_Assignment:_ Tally the lines in the records below that contain "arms" and return only the result.

Data shown: Begin

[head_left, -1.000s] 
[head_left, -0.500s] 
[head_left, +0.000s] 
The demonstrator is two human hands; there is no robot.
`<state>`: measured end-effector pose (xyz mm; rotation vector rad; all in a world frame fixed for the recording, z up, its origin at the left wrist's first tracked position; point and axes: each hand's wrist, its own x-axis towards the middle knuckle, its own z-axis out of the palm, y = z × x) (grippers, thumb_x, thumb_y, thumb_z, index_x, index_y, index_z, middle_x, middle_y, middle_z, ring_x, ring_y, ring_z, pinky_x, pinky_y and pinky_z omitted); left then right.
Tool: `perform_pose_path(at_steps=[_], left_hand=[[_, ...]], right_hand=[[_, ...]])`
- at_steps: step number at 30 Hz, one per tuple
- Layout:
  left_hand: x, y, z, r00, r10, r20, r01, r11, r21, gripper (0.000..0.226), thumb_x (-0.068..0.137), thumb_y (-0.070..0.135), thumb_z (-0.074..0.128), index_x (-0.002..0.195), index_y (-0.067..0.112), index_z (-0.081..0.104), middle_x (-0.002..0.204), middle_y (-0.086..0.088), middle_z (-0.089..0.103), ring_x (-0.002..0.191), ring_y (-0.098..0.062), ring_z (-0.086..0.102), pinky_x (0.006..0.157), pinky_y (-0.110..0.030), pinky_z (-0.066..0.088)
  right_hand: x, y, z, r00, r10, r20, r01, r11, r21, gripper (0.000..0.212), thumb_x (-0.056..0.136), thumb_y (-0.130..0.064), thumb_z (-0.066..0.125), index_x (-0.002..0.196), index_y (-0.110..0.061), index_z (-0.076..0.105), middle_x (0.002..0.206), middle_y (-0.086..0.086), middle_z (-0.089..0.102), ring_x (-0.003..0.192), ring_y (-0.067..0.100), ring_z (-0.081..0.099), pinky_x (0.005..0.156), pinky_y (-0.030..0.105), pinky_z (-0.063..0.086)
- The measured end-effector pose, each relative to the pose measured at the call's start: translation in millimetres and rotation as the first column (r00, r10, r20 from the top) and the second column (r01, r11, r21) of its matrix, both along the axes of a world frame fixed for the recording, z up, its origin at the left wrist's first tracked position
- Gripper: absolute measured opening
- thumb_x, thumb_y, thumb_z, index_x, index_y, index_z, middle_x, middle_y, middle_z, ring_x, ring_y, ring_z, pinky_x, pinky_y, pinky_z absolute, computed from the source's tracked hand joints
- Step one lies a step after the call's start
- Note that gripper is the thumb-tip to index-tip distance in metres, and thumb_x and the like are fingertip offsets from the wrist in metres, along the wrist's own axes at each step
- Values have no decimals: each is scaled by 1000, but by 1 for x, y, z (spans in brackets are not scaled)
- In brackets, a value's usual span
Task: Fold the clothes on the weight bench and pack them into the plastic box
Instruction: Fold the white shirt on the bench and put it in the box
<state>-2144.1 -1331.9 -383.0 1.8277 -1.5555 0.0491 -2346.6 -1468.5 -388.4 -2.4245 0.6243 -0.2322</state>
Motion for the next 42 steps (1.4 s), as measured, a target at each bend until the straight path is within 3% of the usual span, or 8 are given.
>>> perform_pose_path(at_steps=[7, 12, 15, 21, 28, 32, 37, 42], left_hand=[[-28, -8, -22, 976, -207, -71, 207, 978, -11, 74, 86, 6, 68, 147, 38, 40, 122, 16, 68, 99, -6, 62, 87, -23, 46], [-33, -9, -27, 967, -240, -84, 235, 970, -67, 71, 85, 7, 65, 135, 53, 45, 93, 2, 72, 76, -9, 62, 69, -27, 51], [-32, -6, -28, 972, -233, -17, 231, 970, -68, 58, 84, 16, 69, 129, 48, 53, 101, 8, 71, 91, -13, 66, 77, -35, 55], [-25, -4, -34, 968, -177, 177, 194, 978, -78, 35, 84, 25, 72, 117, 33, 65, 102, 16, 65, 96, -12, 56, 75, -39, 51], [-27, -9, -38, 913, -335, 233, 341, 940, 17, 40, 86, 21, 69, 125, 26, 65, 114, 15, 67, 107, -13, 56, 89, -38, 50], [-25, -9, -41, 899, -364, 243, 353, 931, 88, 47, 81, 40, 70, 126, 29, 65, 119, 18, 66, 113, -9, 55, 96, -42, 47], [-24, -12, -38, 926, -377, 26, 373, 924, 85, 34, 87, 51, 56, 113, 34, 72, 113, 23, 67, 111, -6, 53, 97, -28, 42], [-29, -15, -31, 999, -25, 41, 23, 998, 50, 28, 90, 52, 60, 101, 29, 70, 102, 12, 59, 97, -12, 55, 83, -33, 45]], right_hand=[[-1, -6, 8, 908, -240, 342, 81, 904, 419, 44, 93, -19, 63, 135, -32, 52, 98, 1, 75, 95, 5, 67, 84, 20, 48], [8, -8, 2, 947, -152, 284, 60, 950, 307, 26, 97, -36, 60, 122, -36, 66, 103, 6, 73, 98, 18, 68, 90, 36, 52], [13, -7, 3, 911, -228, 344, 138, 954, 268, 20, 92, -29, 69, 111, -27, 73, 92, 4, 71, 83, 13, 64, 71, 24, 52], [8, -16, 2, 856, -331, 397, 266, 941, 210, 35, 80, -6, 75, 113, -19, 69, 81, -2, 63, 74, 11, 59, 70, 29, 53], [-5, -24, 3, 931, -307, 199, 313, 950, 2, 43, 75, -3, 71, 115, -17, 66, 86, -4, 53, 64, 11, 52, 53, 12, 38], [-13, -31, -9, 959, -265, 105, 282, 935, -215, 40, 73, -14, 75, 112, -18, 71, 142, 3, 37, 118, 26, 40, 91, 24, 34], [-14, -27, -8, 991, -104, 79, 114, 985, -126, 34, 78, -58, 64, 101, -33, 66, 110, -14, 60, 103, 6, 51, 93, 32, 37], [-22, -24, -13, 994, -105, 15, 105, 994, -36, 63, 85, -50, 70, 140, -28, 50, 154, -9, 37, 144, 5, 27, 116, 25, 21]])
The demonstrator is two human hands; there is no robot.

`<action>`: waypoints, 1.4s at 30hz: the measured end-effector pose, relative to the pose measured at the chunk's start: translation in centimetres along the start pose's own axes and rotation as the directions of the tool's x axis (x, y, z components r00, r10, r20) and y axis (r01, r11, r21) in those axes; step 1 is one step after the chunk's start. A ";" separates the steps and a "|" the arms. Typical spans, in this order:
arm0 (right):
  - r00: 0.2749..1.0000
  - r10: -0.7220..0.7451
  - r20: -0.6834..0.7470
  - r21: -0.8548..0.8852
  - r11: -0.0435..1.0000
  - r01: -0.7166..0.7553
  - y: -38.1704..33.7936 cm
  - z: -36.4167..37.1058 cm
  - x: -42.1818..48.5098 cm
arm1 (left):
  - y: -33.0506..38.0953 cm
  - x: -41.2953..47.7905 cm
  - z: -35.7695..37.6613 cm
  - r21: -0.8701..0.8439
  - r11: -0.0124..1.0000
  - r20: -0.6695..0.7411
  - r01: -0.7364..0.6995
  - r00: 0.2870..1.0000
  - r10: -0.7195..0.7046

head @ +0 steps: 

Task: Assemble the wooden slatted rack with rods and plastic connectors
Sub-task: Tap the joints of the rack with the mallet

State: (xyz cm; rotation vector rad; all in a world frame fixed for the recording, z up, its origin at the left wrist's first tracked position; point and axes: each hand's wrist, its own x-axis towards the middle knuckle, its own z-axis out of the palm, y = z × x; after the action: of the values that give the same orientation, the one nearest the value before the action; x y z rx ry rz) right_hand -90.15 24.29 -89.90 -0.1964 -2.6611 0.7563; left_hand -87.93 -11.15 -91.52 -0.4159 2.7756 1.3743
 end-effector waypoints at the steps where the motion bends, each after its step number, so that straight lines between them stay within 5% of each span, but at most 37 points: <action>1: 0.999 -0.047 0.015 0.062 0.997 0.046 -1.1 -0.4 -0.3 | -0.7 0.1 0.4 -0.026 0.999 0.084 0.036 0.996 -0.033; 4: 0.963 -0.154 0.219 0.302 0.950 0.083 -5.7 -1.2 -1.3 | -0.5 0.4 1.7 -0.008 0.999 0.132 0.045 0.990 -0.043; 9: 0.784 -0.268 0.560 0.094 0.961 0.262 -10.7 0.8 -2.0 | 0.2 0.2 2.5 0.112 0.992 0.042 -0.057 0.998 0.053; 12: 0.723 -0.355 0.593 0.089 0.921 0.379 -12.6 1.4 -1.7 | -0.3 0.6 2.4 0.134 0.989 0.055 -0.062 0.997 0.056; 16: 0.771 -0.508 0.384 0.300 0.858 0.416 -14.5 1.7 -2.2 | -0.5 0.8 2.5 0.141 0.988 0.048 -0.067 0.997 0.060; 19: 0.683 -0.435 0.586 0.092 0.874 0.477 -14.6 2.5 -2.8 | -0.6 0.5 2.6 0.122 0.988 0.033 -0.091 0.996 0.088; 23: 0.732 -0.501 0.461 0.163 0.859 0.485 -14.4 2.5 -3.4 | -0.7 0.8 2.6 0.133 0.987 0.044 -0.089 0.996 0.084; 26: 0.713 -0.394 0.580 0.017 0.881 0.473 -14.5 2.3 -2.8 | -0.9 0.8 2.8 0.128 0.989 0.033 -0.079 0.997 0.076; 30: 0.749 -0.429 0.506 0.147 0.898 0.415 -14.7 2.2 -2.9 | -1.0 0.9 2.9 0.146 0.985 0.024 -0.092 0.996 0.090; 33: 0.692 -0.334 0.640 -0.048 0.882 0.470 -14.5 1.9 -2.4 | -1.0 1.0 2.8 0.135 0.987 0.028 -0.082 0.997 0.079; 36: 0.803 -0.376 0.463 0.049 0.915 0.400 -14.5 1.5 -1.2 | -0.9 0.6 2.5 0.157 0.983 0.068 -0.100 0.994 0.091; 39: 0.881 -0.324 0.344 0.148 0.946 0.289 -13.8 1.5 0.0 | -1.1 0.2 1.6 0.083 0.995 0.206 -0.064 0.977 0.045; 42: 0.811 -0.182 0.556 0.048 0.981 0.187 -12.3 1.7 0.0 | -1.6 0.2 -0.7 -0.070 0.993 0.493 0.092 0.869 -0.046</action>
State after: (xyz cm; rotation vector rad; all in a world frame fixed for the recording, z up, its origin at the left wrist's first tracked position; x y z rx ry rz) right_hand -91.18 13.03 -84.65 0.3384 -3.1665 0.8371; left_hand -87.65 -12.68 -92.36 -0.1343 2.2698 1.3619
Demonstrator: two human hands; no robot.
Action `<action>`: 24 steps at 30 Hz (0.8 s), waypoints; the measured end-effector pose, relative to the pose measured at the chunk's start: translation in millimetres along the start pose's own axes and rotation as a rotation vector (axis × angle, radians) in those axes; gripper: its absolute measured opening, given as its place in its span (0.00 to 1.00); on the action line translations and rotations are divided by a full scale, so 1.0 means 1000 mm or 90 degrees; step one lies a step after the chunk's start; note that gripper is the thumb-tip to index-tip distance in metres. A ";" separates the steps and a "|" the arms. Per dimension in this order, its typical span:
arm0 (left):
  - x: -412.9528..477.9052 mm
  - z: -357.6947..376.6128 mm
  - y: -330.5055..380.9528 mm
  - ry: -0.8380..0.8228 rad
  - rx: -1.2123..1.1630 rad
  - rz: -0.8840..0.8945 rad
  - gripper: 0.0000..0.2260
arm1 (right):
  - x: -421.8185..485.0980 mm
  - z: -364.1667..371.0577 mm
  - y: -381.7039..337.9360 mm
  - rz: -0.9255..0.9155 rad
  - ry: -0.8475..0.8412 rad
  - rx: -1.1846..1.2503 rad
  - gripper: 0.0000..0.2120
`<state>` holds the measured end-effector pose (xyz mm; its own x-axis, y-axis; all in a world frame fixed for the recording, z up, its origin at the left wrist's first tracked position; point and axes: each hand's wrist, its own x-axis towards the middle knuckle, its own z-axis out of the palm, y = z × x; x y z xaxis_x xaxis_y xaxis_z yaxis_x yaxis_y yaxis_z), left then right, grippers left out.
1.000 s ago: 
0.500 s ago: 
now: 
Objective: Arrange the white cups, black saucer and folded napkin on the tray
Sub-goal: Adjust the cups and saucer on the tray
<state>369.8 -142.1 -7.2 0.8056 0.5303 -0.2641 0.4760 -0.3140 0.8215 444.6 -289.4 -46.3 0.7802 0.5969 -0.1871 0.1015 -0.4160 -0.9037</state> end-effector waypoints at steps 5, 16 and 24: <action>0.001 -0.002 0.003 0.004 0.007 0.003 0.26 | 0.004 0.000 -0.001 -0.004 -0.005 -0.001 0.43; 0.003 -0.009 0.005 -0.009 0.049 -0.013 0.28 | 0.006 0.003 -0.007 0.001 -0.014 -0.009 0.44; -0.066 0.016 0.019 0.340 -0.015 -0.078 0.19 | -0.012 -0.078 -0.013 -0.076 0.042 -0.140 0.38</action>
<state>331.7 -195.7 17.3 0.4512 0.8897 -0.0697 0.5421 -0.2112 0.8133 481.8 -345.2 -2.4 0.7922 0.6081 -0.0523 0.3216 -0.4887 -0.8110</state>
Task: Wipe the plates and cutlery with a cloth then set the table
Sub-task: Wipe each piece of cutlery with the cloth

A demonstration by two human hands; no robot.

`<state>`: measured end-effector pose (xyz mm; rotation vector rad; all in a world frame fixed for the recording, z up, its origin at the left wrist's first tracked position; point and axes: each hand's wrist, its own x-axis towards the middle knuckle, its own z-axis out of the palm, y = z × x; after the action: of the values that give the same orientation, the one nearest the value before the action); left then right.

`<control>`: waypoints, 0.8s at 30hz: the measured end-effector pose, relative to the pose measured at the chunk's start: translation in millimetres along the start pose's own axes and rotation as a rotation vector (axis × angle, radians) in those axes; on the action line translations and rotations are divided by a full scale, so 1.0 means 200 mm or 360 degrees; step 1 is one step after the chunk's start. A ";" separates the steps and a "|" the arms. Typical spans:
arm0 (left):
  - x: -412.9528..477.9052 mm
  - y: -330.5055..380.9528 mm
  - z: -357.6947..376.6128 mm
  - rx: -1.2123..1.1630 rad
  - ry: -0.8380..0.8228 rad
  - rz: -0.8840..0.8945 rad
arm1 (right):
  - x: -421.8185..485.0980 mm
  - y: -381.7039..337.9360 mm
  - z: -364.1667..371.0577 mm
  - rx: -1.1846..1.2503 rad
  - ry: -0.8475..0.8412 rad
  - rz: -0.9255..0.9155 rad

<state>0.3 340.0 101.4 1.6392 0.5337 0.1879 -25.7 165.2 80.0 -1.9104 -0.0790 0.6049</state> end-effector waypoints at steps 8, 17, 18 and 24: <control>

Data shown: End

_Answer area:_ 3